Classes ‘data.table’ and 'data.frame': 49675 obs. of 5 variables: $ droga : chr "EXTRATO DE PROPOLIS+QUIMICA ALCOOL/ALDEIDEO ... $ dosagem_proc : chr "" "" "" "200MG" ... $ f_f_proc_tex_extensive: chr "SPRAY INFLAMACAO GARGANTA/TOSSE/SINUSITE ... $ forma_apresentacao : chr "FRASCO 50,00 ML" "FRASCO 50,00 ML" "LITRO" "UN" ... $ source : chr "catmat" "catmat" "catmat" "catmat" ... - attr(*, ".internal.selfref")=\<externalptr>

str(mapping_key_droga)

Classes ‘data.table’ and 'data.frame': 4692 obs. of 4 variables: $ key_droga: chr "ALCOOL ETILICO" "NIMESULIDA" "ANESTESICO ODONTOLOGICO" ... $ N : int 1 1 1 1 1 1 1 2 2 1 ... $ droga_std: chr "ALCOOL ETILICO" "NIMESULIDA" ... $ droga : chr "ALCOOL ETILICO" "NIMESULIDA" ... - attr(*, ".internal.selfref")=\<externalptr>

fabiocs8 commented 3 years ago

I noticed that the problem is solved when I append keepNA = F to the second instruction: CMED_mapped[, droga_num_char:= nchar(droga_std, keepNA = F) ]

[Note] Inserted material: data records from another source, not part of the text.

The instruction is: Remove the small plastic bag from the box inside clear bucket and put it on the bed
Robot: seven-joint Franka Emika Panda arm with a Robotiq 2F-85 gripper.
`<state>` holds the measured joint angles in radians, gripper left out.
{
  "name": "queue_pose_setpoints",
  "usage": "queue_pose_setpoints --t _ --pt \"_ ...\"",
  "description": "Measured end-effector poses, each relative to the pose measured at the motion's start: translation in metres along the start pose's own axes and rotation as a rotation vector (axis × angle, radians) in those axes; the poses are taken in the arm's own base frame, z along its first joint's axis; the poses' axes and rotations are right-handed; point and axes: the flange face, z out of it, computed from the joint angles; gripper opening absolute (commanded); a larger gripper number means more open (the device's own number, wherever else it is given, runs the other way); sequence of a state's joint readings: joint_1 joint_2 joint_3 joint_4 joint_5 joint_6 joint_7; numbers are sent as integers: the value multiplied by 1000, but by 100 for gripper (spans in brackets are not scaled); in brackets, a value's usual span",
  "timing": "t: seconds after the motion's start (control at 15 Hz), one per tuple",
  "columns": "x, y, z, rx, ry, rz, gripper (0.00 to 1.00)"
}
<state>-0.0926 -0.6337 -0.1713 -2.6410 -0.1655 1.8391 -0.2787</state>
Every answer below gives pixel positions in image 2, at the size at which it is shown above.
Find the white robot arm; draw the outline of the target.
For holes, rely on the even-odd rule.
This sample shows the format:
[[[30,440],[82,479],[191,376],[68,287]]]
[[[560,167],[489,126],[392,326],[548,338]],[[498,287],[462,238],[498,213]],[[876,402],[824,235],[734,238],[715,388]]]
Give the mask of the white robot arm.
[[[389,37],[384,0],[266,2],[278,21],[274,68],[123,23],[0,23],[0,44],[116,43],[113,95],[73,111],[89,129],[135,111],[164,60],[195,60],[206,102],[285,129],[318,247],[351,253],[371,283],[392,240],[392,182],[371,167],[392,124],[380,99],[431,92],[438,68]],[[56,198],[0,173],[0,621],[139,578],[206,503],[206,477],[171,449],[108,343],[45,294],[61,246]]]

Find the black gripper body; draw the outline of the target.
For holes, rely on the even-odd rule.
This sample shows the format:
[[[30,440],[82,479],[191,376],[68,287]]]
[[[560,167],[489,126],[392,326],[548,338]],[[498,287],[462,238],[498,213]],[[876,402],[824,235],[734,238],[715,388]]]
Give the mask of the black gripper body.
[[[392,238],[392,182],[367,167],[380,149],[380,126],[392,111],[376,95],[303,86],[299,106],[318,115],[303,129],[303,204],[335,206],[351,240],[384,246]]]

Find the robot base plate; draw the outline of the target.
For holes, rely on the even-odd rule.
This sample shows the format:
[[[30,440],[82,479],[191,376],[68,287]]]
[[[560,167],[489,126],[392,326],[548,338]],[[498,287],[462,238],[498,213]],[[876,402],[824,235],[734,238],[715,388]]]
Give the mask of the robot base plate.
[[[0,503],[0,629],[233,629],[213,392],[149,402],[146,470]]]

So I tried the following minimal reproducible example below, but it does not replicate the error:

data <- c("a", "ab", "abc")
dt <- data.table(data)
dt$data[2] <- NA
dt[, number_chars:=nchar(data) ]
str(dt)
jangorecki commented 3 years ago

Sorry but your report is lacking details for us to even see what could be wrong. Ideally we need copy-paste minimal reproducible example, and avoid loading packages that does not contribute to the problem. Please provide more details so there is something we can proceed with, then issue will be reopened.